A great perturbation was caused in 1739 by the approach of Nader Shah. Shuja ud-Din fell ill and fearing his death he sent Durdan Begum and his son to Odisha. He also appointed Sarfaraz Khan as his heir and successor. He also enjoined Sarfaraz Khan to regard Haji Ahmed, Alam Chand (Roy Royan Alam Chand) and Jagat Seth as his steadfast counsellor and was to follow their advice in all affairs of moment. But, Sarfaraz Khan had no cordiality towards them and promised to obey Shuja ud-Din's commands, fearing to offend his dying father.
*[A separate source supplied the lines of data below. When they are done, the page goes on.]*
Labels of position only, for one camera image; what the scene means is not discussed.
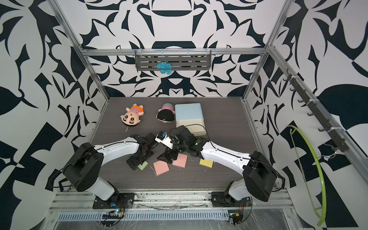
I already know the green sticky note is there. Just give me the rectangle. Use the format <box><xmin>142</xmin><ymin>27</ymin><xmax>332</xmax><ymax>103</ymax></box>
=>
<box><xmin>137</xmin><ymin>161</ymin><xmax>148</xmax><ymax>171</ymax></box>

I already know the light blue drawer box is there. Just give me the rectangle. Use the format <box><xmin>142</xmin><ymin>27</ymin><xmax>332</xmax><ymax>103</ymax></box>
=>
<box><xmin>174</xmin><ymin>103</ymin><xmax>207</xmax><ymax>137</ymax></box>

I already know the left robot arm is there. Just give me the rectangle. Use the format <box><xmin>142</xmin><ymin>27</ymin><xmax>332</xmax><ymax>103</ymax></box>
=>
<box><xmin>61</xmin><ymin>133</ymin><xmax>156</xmax><ymax>202</ymax></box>

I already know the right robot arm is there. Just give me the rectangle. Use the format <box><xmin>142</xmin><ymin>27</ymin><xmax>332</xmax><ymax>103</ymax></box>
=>
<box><xmin>155</xmin><ymin>126</ymin><xmax>278</xmax><ymax>202</ymax></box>

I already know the pink sticky note right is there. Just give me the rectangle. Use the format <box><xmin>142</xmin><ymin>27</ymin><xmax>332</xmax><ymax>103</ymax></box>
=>
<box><xmin>172</xmin><ymin>153</ymin><xmax>187</xmax><ymax>168</ymax></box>

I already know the pink sticky note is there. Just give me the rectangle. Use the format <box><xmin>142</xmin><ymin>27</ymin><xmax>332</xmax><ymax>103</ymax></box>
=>
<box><xmin>153</xmin><ymin>161</ymin><xmax>170</xmax><ymax>176</ymax></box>
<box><xmin>172</xmin><ymin>153</ymin><xmax>187</xmax><ymax>168</ymax></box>

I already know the pink sticky note left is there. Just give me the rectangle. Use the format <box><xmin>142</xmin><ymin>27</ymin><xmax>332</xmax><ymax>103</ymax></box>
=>
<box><xmin>153</xmin><ymin>161</ymin><xmax>170</xmax><ymax>176</ymax></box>

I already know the yellow sticky note right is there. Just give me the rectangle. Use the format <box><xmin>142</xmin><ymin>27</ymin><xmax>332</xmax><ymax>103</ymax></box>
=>
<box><xmin>199</xmin><ymin>159</ymin><xmax>214</xmax><ymax>168</ymax></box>

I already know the plush doll black hair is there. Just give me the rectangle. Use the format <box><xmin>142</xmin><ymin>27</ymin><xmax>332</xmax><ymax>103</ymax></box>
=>
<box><xmin>156</xmin><ymin>103</ymin><xmax>175</xmax><ymax>123</ymax></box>

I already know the plush doll face up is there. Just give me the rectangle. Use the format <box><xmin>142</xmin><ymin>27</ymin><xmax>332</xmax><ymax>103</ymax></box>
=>
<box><xmin>120</xmin><ymin>103</ymin><xmax>144</xmax><ymax>127</ymax></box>

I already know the left electronics board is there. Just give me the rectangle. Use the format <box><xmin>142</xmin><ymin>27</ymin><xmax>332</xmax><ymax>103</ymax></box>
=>
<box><xmin>101</xmin><ymin>210</ymin><xmax>124</xmax><ymax>221</ymax></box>

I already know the electronics board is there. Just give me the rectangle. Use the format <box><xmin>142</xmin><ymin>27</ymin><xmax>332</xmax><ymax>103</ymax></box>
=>
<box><xmin>228</xmin><ymin>213</ymin><xmax>243</xmax><ymax>226</ymax></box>
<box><xmin>101</xmin><ymin>210</ymin><xmax>124</xmax><ymax>221</ymax></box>

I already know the teal yarn ball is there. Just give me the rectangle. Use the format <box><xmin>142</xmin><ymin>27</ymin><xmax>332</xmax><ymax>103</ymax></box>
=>
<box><xmin>157</xmin><ymin>62</ymin><xmax>173</xmax><ymax>75</ymax></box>

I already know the right electronics board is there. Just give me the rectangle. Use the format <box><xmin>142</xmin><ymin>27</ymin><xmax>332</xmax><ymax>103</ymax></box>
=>
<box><xmin>228</xmin><ymin>213</ymin><xmax>243</xmax><ymax>226</ymax></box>

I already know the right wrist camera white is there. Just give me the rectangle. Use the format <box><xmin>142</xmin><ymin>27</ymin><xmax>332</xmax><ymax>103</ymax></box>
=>
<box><xmin>155</xmin><ymin>131</ymin><xmax>173</xmax><ymax>149</ymax></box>

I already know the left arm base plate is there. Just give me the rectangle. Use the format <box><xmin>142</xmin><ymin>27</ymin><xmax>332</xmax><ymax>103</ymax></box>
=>
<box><xmin>93</xmin><ymin>193</ymin><xmax>135</xmax><ymax>209</ymax></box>

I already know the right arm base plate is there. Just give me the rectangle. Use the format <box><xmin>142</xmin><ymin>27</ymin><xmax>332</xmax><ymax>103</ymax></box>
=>
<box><xmin>210</xmin><ymin>192</ymin><xmax>252</xmax><ymax>208</ymax></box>

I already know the white cable duct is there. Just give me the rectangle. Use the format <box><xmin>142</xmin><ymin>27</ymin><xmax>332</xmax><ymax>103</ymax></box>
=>
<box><xmin>57</xmin><ymin>210</ymin><xmax>229</xmax><ymax>222</ymax></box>

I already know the grey metal wall shelf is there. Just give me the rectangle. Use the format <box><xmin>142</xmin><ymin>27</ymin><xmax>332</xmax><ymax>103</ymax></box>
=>
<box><xmin>135</xmin><ymin>49</ymin><xmax>212</xmax><ymax>71</ymax></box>

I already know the black hook rail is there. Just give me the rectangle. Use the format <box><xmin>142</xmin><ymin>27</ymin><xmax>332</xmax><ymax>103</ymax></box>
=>
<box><xmin>284</xmin><ymin>69</ymin><xmax>350</xmax><ymax>152</ymax></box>

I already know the green hose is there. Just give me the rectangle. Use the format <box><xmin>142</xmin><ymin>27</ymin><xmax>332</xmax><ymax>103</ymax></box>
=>
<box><xmin>287</xmin><ymin>125</ymin><xmax>327</xmax><ymax>227</ymax></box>

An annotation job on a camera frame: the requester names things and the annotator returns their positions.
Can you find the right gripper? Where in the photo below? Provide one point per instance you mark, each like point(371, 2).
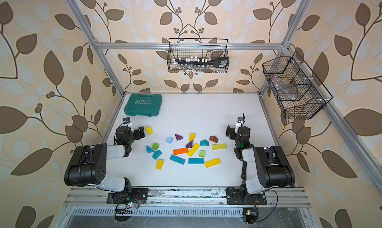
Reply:
point(234, 132)

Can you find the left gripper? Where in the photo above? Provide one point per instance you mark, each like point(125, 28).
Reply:
point(136, 132)

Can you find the teal triangle block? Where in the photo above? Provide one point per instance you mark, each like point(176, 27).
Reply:
point(149, 149)

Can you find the teal wedge block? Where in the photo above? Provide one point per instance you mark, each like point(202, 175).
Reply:
point(156, 154)

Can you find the yellow small block bottom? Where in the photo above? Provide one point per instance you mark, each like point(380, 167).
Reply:
point(160, 164)

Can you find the yellow small block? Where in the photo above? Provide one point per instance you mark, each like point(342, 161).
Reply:
point(160, 164)
point(192, 137)

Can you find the orange rectangular block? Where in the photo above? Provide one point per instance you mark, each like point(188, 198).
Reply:
point(180, 151)

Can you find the teal long block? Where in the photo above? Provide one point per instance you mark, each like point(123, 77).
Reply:
point(177, 159)
point(194, 161)

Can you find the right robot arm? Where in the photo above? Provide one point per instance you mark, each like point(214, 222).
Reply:
point(263, 168)

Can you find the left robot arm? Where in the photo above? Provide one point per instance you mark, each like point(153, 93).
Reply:
point(88, 165)

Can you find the brown house-shaped block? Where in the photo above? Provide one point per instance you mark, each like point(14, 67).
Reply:
point(213, 139)

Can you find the green plastic tool case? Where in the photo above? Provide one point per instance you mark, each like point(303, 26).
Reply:
point(143, 105)

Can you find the teal house-shaped block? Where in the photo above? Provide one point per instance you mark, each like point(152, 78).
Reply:
point(204, 142)

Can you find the yellow long block bottom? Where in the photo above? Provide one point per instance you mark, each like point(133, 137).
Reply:
point(212, 162)

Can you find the light green cube centre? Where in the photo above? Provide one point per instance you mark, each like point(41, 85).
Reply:
point(202, 153)

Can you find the yellow small block centre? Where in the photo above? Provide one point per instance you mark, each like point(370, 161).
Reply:
point(192, 137)

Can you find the long yellow block diagonal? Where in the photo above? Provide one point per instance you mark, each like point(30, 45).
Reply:
point(193, 150)

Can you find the dark purple triangle block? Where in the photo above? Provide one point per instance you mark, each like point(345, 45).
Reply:
point(189, 145)

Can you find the clear plastic bag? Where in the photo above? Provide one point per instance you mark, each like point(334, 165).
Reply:
point(285, 91)

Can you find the socket bit holder strip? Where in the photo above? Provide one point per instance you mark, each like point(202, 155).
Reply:
point(220, 63)

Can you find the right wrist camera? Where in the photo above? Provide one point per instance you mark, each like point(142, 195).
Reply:
point(240, 121)

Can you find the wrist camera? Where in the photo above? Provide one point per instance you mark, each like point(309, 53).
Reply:
point(127, 121)
point(240, 121)

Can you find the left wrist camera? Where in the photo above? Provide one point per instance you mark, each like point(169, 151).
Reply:
point(127, 121)

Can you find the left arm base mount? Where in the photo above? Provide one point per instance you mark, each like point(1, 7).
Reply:
point(135, 195)

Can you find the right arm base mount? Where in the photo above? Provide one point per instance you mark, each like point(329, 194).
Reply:
point(239, 196)

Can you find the black wire basket right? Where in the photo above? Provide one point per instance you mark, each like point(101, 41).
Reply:
point(297, 89)

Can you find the black wire basket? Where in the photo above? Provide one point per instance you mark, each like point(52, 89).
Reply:
point(297, 89)
point(182, 48)

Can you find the aluminium rail front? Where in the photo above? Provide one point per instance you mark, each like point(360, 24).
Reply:
point(191, 197)

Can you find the black wire basket back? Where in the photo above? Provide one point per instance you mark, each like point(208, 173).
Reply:
point(182, 48)

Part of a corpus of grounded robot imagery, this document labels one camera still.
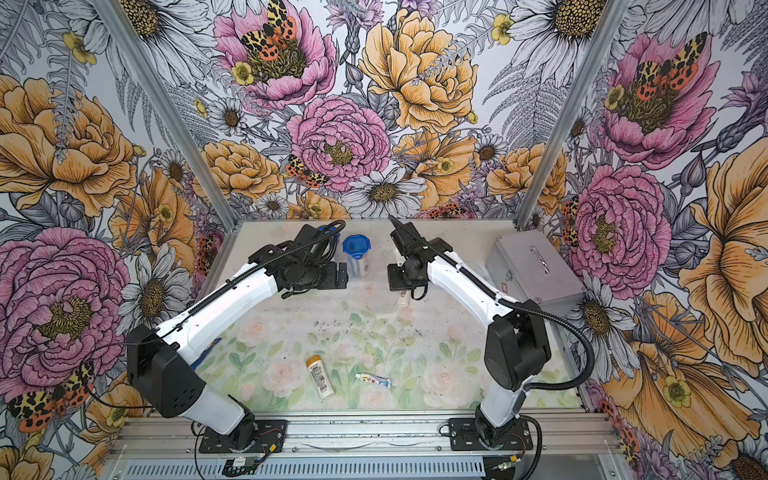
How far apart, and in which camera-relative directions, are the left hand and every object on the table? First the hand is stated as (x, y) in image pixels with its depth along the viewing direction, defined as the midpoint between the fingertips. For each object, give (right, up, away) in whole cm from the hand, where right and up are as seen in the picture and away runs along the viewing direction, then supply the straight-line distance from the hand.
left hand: (328, 286), depth 81 cm
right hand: (+19, -1, +4) cm, 19 cm away
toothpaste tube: (+12, -25, +1) cm, 28 cm away
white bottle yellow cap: (+21, -6, +15) cm, 27 cm away
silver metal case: (+57, +5, +10) cm, 58 cm away
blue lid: (+5, +11, +17) cm, 21 cm away
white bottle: (-2, -24, 0) cm, 24 cm away
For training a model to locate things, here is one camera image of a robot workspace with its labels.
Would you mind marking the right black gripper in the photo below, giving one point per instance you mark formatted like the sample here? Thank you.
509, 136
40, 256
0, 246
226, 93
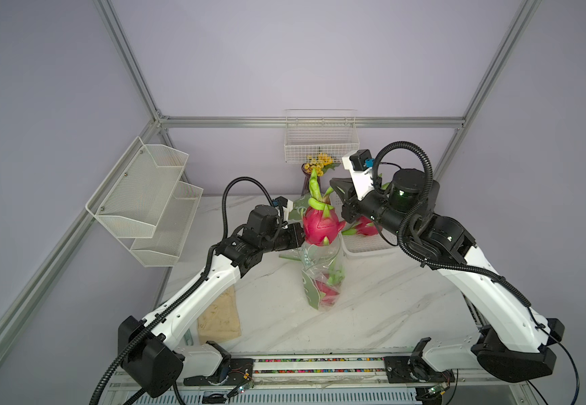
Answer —
354, 204

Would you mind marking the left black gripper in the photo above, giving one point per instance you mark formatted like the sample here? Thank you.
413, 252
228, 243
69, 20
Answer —
291, 230

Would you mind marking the green-print zip-top bag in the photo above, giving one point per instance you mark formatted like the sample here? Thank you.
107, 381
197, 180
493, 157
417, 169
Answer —
313, 261
299, 208

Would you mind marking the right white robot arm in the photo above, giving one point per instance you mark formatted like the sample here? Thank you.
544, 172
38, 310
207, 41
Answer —
397, 191

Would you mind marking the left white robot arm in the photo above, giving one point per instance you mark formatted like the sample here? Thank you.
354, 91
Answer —
147, 347

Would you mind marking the yellow flower bouquet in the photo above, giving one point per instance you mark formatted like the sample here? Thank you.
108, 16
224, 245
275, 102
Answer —
320, 163

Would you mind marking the dark purple glass vase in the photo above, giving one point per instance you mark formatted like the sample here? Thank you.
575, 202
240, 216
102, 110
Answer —
307, 179

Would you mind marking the white plastic basket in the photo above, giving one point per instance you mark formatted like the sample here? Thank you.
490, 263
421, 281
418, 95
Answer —
359, 246

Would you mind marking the white two-tier mesh shelf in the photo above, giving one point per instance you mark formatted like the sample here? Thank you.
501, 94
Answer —
146, 205

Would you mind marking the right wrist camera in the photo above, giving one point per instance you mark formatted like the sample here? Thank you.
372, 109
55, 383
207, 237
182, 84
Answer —
359, 163

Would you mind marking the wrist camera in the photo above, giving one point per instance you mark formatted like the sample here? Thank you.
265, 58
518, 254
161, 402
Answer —
285, 205
359, 163

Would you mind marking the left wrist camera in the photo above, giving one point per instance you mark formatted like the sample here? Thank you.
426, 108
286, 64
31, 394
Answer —
285, 205

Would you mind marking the white wire wall basket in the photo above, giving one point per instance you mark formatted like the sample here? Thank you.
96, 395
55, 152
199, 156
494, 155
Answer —
314, 131

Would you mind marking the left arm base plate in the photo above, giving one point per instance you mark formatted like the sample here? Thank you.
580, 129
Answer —
233, 373

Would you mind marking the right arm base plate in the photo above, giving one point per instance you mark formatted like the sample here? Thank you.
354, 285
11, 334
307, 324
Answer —
405, 369
Shuja ud-Din died on 26 August 1739 leaving behind two sons and two daughters. He lies buried in Roshnibag in Murshidabad. Shuja ud-Din Muhammad Khan was succeeded by his son, Sarfaraz Khan. His death coincided with the invasion of Delhi by Nader Shah.

In that year, Alivardi Khan (army commander of Sarfaraz Khan) with the help of Jagat Seths and few powerful land magnets deposed and killed Sarfaraz Khan. Alivardi Khan then proclaimed himself as next Nawab of Bengal.

Shuja-ud-Din left behind a very rich and prosperous Bengal to a very average successor, Sarfaraz Khan who had contenders (certainly) better than him. The Nasiri Dynasty lasted for another thirteen months and ended with Sarfaraz Khan.